Feelings can’t be falsified.
Reality can.
So the ego retreats. It builds a custom reality where nothing can be wrong, nothing can be corrected, and nothing can demand growth. Language becomes elastic. Standards become oppressive. And truth becomes whatever allows the self to remain unchallenged.
And here is the part rarely spoken aloud: This posture is not admired. It is tolerated. It is nodded at politely and then quietly navigated around. It is encountered in conversations that never quite land, in relationships that never quite deepen, in workplaces where trust stalls out at the surface level.
People recognize it instinctively as an absence of grounding, a refusal to stand on anything solid. A sense that someone is operating inside a private reality that doesn’t fully connect to the shared one everyone else is navigating.
Relativism doesn’t produce enlightenment. It produces isolation. Because the moment truth becomes personal, meaning fractures. And fractured meaning cannot sustain trust, cooperation, or intimacy.
A society cannot be built on “my truth.” A life cannot be anchored to it. At best, it produces fragile individuals who confuse self-expression with wisdom.
At worst, it produces people who mistake disagreement for violence and accountability for oppression.
This is not compassion.
It is the slow erosion of reality beginning at the center of the self and spreading outward until nothing solid remains.

So let’s put the riddle where it belongs.
A tree falls. The air moves. The ground vibrates. The sound exists.
Not because someone heard it, but because reality does not require witnesses. The idea that truth only exists when perceived is not profound. It’s childish.
It’s the worldview of someone who never emotionally matured past believing the room disappears when they close their eyes.
Reality existed before you. It will exist after you. And it does not bend to protect your self-image.
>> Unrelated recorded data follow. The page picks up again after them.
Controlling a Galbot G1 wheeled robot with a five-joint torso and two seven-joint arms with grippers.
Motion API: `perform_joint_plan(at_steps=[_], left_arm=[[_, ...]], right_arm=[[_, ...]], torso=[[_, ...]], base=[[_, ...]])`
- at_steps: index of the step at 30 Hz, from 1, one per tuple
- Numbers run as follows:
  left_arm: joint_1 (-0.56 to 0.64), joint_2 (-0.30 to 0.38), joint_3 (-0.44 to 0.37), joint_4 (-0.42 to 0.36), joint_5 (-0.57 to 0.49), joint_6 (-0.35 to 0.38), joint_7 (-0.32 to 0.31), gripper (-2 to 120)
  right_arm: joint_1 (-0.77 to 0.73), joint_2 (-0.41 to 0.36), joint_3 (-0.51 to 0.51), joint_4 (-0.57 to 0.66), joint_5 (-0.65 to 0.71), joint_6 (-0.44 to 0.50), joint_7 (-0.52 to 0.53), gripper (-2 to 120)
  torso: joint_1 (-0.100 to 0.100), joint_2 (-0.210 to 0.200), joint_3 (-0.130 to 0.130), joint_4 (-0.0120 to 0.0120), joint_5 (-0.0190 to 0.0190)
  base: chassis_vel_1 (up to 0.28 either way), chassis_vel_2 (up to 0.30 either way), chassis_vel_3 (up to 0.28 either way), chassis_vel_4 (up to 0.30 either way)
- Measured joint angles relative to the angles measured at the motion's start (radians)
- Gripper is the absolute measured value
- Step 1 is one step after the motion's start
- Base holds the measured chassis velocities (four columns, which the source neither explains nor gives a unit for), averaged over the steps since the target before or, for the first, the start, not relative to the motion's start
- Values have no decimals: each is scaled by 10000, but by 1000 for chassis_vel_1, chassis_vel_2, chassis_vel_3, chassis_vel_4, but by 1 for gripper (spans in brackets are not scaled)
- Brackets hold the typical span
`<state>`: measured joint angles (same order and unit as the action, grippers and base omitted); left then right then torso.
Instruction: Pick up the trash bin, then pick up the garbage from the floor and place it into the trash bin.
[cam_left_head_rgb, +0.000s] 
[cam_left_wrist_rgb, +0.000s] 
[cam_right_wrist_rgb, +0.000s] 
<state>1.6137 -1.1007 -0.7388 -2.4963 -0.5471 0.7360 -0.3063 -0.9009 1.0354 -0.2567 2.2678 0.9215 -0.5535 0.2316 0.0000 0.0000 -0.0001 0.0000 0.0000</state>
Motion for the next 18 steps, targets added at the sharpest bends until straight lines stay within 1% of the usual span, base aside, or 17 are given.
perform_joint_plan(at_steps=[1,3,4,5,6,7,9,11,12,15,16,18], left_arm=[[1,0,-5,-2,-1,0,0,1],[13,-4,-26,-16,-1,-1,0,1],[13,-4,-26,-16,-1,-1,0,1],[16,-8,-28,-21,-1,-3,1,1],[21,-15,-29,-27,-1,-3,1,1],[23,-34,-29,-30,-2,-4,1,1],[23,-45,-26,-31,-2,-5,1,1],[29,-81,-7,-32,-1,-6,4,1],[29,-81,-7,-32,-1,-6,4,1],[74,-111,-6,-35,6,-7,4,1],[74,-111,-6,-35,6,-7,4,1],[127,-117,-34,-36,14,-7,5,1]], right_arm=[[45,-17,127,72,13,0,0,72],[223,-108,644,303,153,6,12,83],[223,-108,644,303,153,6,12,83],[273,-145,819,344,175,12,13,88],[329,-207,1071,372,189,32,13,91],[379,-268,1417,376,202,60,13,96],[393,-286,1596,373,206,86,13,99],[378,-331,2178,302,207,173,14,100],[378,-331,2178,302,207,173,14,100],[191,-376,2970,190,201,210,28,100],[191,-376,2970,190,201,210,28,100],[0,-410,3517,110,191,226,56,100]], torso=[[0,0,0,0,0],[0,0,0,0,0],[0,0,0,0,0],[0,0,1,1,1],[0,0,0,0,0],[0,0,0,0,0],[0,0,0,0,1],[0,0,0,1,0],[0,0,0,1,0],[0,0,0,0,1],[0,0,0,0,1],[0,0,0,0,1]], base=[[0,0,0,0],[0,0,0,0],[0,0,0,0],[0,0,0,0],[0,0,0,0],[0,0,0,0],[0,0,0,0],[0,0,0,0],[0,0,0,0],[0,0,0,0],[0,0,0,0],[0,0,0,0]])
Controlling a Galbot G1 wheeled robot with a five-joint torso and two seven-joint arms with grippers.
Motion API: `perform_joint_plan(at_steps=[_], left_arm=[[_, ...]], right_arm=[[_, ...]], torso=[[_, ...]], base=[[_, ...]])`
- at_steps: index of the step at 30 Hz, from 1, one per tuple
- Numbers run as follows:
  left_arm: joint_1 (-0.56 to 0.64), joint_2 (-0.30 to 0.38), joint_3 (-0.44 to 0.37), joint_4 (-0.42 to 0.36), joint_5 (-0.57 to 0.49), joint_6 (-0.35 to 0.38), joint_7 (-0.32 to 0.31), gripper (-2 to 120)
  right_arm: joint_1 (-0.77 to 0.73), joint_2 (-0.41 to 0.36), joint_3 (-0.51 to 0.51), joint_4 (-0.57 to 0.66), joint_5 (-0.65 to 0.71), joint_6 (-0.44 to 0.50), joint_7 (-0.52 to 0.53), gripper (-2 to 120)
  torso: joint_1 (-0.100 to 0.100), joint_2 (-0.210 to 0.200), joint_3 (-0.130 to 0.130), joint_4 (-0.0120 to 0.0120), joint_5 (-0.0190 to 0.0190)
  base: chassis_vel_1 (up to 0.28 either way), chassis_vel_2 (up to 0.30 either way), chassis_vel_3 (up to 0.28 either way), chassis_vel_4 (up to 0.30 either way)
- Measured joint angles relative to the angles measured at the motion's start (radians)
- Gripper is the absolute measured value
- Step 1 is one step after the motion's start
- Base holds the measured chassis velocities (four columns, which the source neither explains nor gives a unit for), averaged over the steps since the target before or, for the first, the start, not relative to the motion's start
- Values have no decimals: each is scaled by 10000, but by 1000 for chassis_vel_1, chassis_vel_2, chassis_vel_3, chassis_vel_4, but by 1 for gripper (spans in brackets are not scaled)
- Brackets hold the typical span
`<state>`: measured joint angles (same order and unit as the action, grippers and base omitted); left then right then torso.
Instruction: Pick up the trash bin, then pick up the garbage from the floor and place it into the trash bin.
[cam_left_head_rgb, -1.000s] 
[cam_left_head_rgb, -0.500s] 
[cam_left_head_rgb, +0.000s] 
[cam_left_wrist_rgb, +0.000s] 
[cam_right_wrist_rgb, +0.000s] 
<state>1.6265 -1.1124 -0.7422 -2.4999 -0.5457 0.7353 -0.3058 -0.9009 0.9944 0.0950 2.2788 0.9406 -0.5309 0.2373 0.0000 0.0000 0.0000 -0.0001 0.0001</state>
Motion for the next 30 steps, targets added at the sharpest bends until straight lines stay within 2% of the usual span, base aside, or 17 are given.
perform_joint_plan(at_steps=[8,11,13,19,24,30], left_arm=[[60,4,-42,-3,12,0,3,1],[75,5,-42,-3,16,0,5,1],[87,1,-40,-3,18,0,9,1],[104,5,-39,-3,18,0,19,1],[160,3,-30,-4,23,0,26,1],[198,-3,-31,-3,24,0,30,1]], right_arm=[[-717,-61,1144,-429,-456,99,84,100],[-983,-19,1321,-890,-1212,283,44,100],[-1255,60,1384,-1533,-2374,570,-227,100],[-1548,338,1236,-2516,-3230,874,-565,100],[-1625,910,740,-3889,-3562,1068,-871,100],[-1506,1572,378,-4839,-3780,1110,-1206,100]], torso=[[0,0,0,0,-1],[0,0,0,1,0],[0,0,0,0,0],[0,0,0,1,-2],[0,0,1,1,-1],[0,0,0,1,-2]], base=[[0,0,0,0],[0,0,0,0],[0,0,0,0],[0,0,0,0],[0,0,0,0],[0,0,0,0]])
That doesn’t make you meaningless. It makes you responsible. Because if truth is real—if order exists—then your actions matter whether you feel like they do or not.
Your beliefs don’t rewrite consequence. Your sincerity doesn’t absolve error. Your intention doesn’t override impact. This is the part relativism can’t survive.
So no…
“Does a falling tree make a sound if nobody hears it?” is not the right question.
If reality does not require your awareness to exist, why are you still living as if it revolves around you?
That question doesn’t flatter.
It confronts.
And whether you reject it or accept it will determine whether you stay trapped inside yourself… or finally step into the real world.